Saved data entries

= = =

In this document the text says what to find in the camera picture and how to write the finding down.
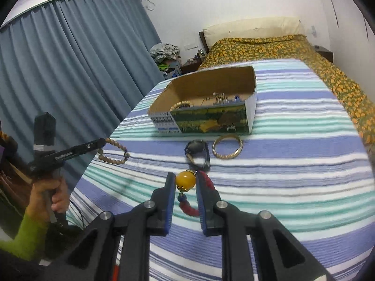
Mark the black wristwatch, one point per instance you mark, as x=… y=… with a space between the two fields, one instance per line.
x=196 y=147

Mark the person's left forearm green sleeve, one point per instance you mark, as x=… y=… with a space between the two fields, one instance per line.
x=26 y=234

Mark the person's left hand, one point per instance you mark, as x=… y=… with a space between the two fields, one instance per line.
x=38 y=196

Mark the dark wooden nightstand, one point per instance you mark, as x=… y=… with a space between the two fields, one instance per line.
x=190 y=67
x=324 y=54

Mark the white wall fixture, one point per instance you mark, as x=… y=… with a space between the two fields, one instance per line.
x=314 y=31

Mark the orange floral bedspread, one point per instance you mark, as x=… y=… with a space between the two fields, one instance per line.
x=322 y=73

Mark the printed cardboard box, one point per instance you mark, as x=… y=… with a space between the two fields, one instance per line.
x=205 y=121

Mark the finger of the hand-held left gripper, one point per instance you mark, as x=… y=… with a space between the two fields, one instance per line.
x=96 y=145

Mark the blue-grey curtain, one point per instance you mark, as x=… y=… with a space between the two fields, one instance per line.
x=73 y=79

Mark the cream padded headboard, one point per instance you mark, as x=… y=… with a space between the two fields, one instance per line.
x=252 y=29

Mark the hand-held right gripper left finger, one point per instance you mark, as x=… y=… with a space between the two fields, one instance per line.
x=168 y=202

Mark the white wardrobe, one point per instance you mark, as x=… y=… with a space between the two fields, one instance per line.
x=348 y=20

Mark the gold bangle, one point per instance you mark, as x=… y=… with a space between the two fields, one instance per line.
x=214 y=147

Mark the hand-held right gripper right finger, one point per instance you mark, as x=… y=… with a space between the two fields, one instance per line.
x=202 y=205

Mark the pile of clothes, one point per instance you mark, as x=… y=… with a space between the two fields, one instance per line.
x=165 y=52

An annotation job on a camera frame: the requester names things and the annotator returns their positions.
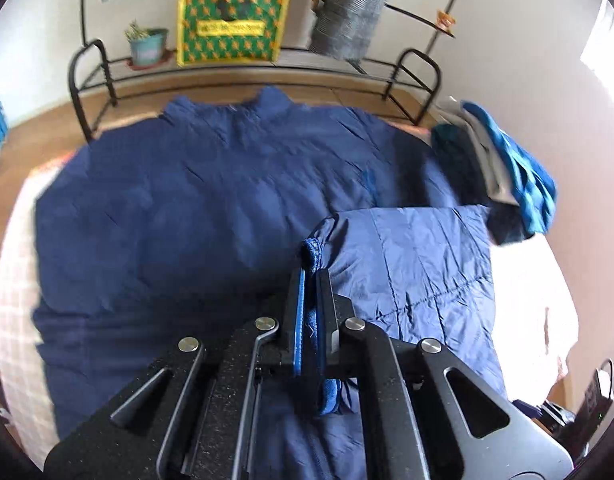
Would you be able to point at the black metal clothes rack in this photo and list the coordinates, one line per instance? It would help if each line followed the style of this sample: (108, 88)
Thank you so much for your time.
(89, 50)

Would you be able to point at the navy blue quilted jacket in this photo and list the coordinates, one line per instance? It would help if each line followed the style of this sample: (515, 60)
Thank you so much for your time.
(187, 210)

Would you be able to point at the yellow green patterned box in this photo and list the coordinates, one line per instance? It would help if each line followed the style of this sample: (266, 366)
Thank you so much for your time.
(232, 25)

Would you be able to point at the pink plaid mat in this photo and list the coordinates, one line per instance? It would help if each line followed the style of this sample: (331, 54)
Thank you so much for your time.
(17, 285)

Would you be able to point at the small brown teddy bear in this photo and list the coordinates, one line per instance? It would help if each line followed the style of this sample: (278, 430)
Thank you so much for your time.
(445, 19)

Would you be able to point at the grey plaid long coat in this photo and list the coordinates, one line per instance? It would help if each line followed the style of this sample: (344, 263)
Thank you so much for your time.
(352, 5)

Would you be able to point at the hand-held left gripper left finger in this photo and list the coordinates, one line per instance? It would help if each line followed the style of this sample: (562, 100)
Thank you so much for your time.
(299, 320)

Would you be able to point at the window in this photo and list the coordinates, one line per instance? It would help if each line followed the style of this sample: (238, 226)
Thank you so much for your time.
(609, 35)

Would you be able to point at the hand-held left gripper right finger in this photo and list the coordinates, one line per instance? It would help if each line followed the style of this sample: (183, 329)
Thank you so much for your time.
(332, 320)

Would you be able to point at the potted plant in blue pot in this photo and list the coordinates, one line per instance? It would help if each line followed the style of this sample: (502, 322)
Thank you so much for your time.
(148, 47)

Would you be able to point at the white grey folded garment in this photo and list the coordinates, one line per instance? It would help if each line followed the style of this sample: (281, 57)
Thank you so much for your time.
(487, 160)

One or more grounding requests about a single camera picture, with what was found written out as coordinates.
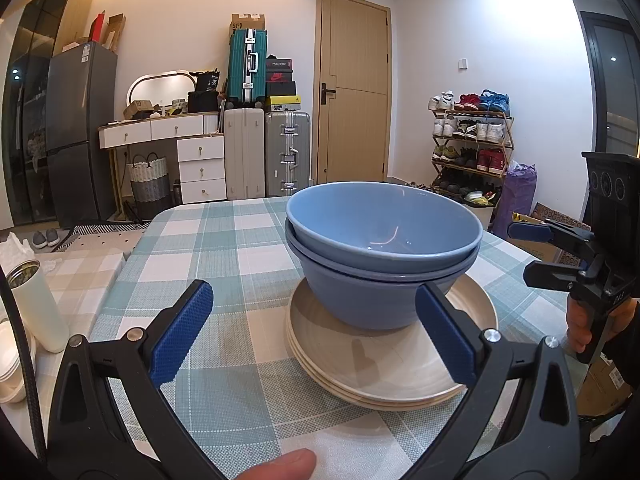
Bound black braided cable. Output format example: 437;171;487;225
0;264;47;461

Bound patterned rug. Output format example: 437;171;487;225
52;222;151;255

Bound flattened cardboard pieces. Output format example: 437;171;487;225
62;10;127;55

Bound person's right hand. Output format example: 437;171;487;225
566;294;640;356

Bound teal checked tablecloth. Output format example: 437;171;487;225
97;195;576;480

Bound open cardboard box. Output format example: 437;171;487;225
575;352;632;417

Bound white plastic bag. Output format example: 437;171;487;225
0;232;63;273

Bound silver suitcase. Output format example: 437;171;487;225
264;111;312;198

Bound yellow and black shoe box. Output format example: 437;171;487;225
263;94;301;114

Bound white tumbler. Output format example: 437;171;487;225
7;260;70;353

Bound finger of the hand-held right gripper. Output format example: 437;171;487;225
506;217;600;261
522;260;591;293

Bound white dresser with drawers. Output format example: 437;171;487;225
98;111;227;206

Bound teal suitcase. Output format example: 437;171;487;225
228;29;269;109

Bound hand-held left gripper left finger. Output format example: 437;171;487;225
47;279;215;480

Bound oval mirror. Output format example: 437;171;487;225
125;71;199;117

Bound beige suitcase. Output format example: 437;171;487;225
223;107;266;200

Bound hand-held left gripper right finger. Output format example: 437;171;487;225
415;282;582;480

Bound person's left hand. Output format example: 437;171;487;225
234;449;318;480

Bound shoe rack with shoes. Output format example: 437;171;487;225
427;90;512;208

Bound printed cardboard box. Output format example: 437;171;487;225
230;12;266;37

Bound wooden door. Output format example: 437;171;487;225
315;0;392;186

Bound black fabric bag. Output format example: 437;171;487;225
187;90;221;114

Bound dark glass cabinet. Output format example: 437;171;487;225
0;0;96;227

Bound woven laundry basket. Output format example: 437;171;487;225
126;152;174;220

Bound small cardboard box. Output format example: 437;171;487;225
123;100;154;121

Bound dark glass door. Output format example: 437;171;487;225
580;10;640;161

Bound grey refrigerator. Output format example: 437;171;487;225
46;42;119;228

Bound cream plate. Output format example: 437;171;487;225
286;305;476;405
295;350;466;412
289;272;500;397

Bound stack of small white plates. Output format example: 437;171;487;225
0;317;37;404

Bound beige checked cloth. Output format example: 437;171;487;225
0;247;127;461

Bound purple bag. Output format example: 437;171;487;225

= = =

Go through the records above and copy every line holding the word "what".

In this document the text says what to find in the camera picture and how to write the finding down.
One or more grounding requests about a single camera picture, with what was found written out as coordinates.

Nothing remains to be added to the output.